Вирус - стр. 21
Оба солдата покинули мой дворик, точнее дворик майора, и присоединились к своему взводу.
Я приник к окну, чтобы увидеть самое трогательное зрелище, когда-либо виденное мной.
Весь взвод выстроился в шеренгу и замер в ожидании, никто больше не стрелял, на несколько секунд воцарилась полная тишина, словно отключили звук на телевизоре. Солдаты ждали, пока к ним медленно приближался живой мертвец.
Отсюда мне было плохо видно этого мертвеца, поэтому я припал к оптическому прицелу винтовки, и хотя я знал, кто был этот мертвец, мне, тем не менее, хотелось его рассмотреть как следует.
Без сомнения, это был майор. Тот самый человек, что улыбался мне с фотографий или, напротив, был сосредоточен и хмур, в зависимости от обстановки. И хотя в изорванном зубами лице все еще можно было узнать бравого майора, теперь это был не он.
Я сглотнул комок в горле, когда рассмотрел его вблизи: рваные раны на лице, короткий ежик седых волос, залитый почерневшей кровью, вырванное зубами горло, почти до кости обглоданные руки, залитый кровью камуфляжный костюм.
Майор до последнего носил форму, как некий символ своей нерушимости и непоколебимости: «Солдат должен умирать в форме и при оружии, тогда это смерть героя», – сказал как-то Рузвельт.

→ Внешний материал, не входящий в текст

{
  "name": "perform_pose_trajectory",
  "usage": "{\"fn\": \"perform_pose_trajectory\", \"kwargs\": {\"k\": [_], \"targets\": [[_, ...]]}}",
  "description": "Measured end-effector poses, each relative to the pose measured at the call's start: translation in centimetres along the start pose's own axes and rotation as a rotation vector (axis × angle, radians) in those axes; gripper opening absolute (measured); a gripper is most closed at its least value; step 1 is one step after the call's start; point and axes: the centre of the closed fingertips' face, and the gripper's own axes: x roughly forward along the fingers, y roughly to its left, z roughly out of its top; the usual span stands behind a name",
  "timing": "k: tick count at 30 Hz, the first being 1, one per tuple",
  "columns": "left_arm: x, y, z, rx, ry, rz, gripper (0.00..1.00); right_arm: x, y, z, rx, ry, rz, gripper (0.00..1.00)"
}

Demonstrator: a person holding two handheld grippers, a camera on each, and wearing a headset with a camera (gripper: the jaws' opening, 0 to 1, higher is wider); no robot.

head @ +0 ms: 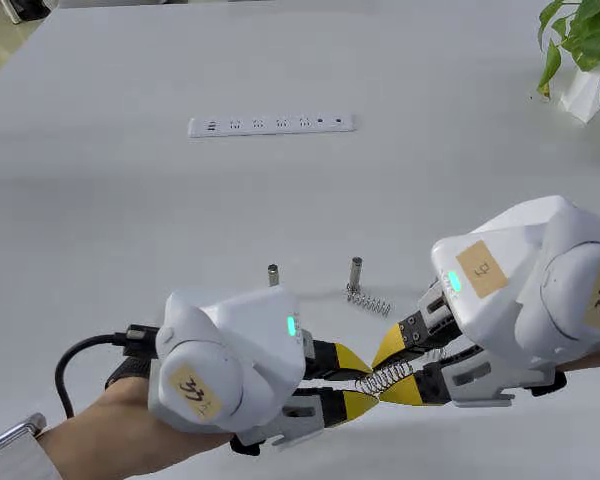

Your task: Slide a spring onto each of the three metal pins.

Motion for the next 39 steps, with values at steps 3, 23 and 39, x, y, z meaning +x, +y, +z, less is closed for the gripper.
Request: {"fn": "perform_pose_trajectory", "kwargs": {"k": [3, 23, 39], "targets": [[0.0, 0.0, 0.0, -0.001, -0.002, 0.001, 0.06, 0.0, 0.0, 0.1, 0.000, -0.001, -0.001, 0.08], [0.1, 0.0, 0.0, -0.064, -0.052, 0.023, 0.07, 0.1, 0.1, -0.1, 0.004, 0.027, 0.009, 0.07], [-0.5, 1.6, -0.4, -0.234, -0.134, 0.132, 0.12, 0.4, -0.9, 0.0, 0.013, 0.015, 0.006, 0.07]]}}
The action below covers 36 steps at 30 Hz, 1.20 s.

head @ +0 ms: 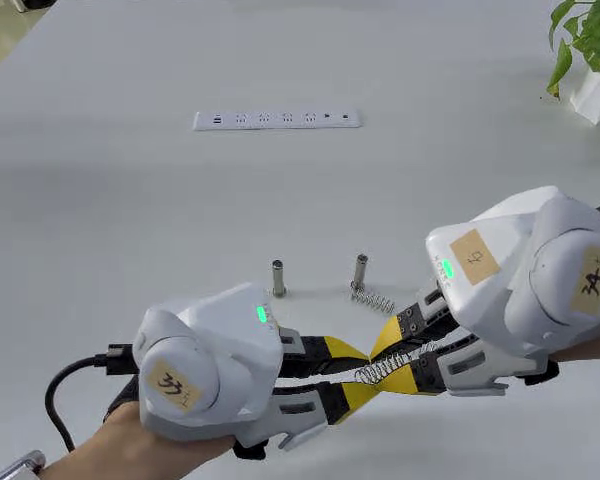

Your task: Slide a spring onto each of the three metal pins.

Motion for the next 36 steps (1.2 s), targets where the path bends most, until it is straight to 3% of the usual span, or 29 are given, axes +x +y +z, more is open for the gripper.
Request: {"fn": "perform_pose_trajectory", "kwargs": {"k": [6, 15, 24, 31, 36], "targets": [[-0.6, 1.4, -0.3, -0.068, -0.028, 0.076, 0.26, 0.0, -0.2, -0.2, -0.003, 0.006, 0.001, 0.07], [-1.6, 3.7, -1.7, -0.155, -0.029, 0.181, 0.47, -0.1, -0.5, -0.5, -0.006, 0.014, 0.003, 0.07], [-2.8, 5.0, -2.6, -0.206, -0.036, 0.267, 0.69, -0.2, -1.1, -0.9, -0.010, 0.026, 0.006, 0.07], [-4.0, 6.4, -3.5, -0.237, -0.041, 0.354, 0.91, -0.3, -1.9, -1.0, -0.018, 0.038, 0.009, 0.07], [-4.7, 6.9, -3.9, -0.263, -0.046, 0.394, 0.99, -0.3, -2.5, -0.9, -0.028, 0.049, 0.017, 0.07]]}}
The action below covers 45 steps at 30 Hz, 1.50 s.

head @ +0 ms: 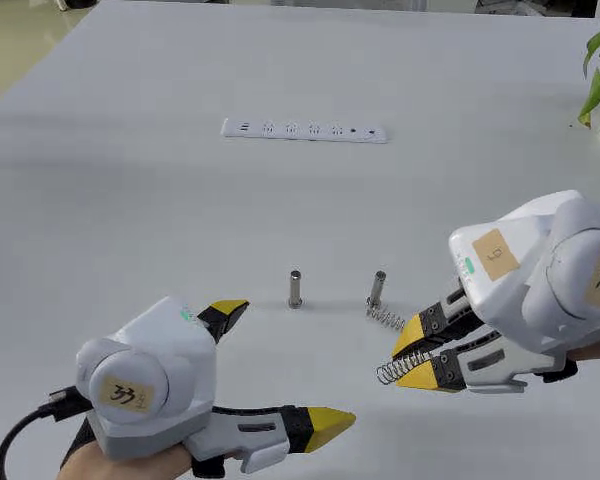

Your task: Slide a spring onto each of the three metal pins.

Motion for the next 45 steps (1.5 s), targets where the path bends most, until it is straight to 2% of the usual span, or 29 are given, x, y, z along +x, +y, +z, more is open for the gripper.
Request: {"fn": "perform_pose_trajectory", "kwargs": {"k": [11, 13, 20, 30, 36, 40, 43, 45], "targets": [[-0.6, 0.5, -0.6, -0.016, 0.006, 0.035, 0.99, 0.0, -2.5, 0.6, -0.057, 0.036, 0.019, 0.07], [-0.6, 0.5, -0.9, 0.012, 0.019, 0.042, 0.99, 0.2, -3.0, 0.7, -0.069, 0.047, 0.027, 0.07], [-0.5, 0.8, -1.0, -0.009, 0.010, 0.058, 0.99, 0.9, -4.3, 1.1, -0.115, 0.083, 0.055, 0.07], [-0.6, 1.6, -1.3, -0.017, 0.007, 0.086, 0.99, 1.3, -8.1, 2.1, -0.194, 0.143, 0.075, 0.07], [-0.7, 1.4, -1.9, -0.009, 0.023, 0.086, 0.99, 1.6, -10.1, 2.7, -0.236, 0.179, 0.085, 0.07], [-0.7, 1.4, -1.9, -0.008, 0.021, 0.085, 0.99, 2.2, -10.8, 3.0, -0.272, 0.214, 0.101, 0.07], [-0.7, 1.6, -1.8, -0.012, 0.020, 0.090, 0.99, 2.8, -11.8, 3.3, -0.288, 0.232, 0.107, 0.07], [-0.7, 1.7, -1.8, -0.021, 0.016, 0.092, 0.99, 2.8, -11.7, 3.6, -0.294, 0.238, 0.114, 0.07]]}}
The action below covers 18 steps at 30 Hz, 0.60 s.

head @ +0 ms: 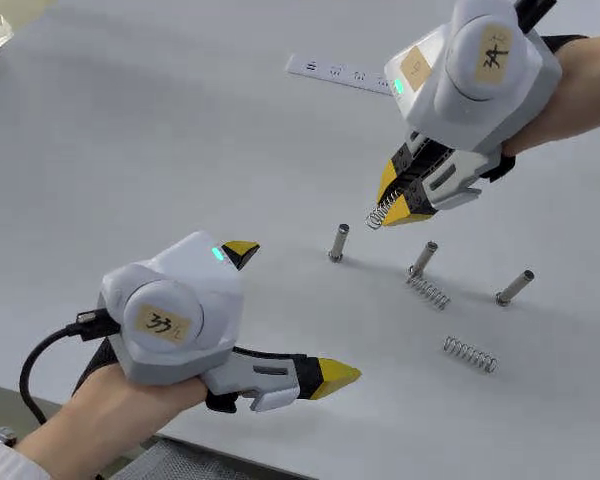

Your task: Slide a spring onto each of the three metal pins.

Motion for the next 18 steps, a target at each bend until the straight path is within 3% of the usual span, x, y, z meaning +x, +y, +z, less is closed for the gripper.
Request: {"fn": "perform_pose_trajectory", "kwargs": {"k": [8, 11, 18], "targets": [[-0.1, 0.4, -0.1, -0.010, 0.002, 0.012, 0.99, 1.6, -1.5, 0.5, -0.038, 0.029, 0.034, 0.07], [-0.1, 0.4, -0.2, -0.011, 0.006, 0.015, 0.99, 1.8, -1.3, 0.6, -0.050, 0.046, 0.047, 0.07], [-0.1, 0.6, -0.3, -0.015, 0.009, 0.021, 0.99, 3.0, -2.0, 0.0, -0.065, 0.087, 0.075, 0.07]]}}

Мне было невыносимо больно смотреть на происходящее на улице, особенно учитывая, что я пировал на костях майора, бесцеремонно занявший его место в безопасном доме.
Это я должен там слоняться с тупым голодным взглядом, а не этот смелый честный человек.

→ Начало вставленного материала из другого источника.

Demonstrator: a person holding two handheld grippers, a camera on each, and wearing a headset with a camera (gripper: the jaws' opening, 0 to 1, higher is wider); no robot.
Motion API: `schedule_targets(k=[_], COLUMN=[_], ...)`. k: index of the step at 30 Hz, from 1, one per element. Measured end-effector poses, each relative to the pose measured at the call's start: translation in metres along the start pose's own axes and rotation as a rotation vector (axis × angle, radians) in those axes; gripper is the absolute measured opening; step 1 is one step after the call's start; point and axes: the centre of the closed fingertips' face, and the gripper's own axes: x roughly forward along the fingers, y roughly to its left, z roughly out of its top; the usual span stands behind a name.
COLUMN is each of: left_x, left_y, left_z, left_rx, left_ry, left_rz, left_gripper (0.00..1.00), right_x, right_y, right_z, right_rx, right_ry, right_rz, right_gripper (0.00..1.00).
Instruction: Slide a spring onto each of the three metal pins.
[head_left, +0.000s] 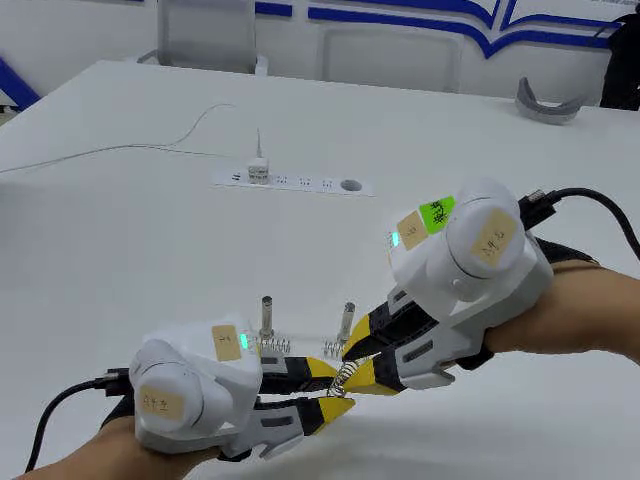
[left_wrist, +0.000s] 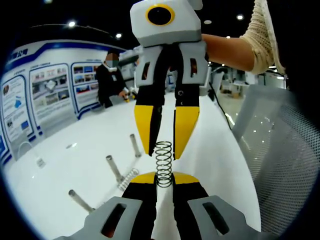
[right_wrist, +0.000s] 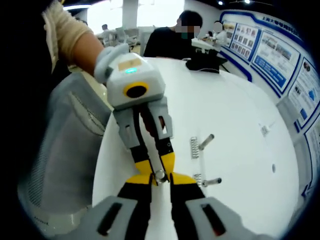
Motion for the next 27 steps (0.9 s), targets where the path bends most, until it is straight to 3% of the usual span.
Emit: schedule_targets(k=[12, 27], left_x=[0.001, -0.014], left_y=[0.003, 0.013], left_z=[0.004, -0.003], left_rx=[-0.008, -0.09], left_ry=[-0.014, -0.011], left_rz=[0.012, 0.053], left_gripper=[0.12, 0.38], right_x=[0.001, -0.018], right_y=[-0.003, -0.019], right_z=[0.001, -0.014], right_rx=[0.002, 0.041], right_ry=[-0.006, 0.013], right_rz=[-0.013, -0.061], right_gripper=[0.12, 0.12])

Я пытался заставить себя отойти от окна и не видеть всего этого, но не мог. Словно моя собственная совесть заставила меня насильно досмотреть акт чести и гуманизма до конца.

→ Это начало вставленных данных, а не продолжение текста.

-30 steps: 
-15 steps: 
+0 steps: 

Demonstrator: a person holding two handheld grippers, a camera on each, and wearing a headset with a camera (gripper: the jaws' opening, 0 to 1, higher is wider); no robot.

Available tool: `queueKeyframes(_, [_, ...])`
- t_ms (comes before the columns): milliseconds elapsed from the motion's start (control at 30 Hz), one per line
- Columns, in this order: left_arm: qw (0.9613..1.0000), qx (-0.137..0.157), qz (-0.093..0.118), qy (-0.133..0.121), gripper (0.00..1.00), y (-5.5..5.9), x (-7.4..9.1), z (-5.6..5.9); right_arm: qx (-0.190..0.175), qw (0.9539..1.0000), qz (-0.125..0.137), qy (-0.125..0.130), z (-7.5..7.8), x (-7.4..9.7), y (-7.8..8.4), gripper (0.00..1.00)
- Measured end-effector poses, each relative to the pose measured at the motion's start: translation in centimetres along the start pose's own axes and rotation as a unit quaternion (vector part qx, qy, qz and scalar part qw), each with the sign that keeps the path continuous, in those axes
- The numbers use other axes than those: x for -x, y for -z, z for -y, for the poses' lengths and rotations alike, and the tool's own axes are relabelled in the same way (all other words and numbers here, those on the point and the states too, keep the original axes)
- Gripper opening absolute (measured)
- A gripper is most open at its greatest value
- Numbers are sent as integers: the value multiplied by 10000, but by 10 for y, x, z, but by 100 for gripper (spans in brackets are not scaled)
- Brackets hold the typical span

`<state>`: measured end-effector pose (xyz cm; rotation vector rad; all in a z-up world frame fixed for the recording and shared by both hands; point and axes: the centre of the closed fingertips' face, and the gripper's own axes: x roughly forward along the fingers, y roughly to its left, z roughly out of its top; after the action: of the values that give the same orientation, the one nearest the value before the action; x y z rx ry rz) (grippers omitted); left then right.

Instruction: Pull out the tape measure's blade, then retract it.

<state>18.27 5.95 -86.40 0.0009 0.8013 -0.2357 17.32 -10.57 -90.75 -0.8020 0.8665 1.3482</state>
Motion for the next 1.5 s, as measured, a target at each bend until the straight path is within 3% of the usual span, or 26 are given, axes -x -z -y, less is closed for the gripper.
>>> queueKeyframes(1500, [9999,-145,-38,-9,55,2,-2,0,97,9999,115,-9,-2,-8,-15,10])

Когда между солдатами и мертвым майором оставалось не больше четырех метров, их командир выступил навстречу мертвецу и отдал честь, остальные последовали его примеру.
Мертвый майор замер на секунду, словно в его мертвом мозгу разгорелось слабое пламя угасшей навеки памяти, и сделал последний шаг в своей «нежизни».
Командир взвода морских пехотинцев вскинул увесистый кольт М1911 и выстрелил ему в лоб, майор опустился на асфальт. Его тело тут же подхватили два солдата и оттащили в фургон грузовика.
Такой человек был достоин похорон, и все это знали. Как колона двинулась дальше, я уже не смотрел, я рыдал на полу в спальне, и мое рыдание, сквозь которое вырывалось нечто большее, нежели просто плач горя, разносилось по пустому мертвому дому.
Дом умер вместе со своим прежним хозяином, а я лишь паразит, поселившийся на трупе и пировавший на его мертвой плоти.
Так паршиво мне не было никогда в жизни. Что-то сломалось во мне в тот день.
После появления военных прошло три дня. Я почти не поднимался на чердак, предпочитая отсиживаться перед телевизором с пультом в одной руке и стаканом выпивки в другой. Я много думал о произошедшем, анализировал, сравнивал и пытался найти себе оправдание в том, что я паршивый трус, который не достоин таких комфортных условий в зомби-мире. Но чем больше я об этом думал, тем больше презирал себя, и в итоге пришел к очевидному выводу: я трус, и не было мне оправданий. Что уж кривить душой, тем более перед самим собой.
Хотя тот факт, что я это признал, заслуживает мизерного уважения, не правда ли? Многие ли из моих знакомых могут вот так самого себя назвать трусом? Думаю, нет. А я смог.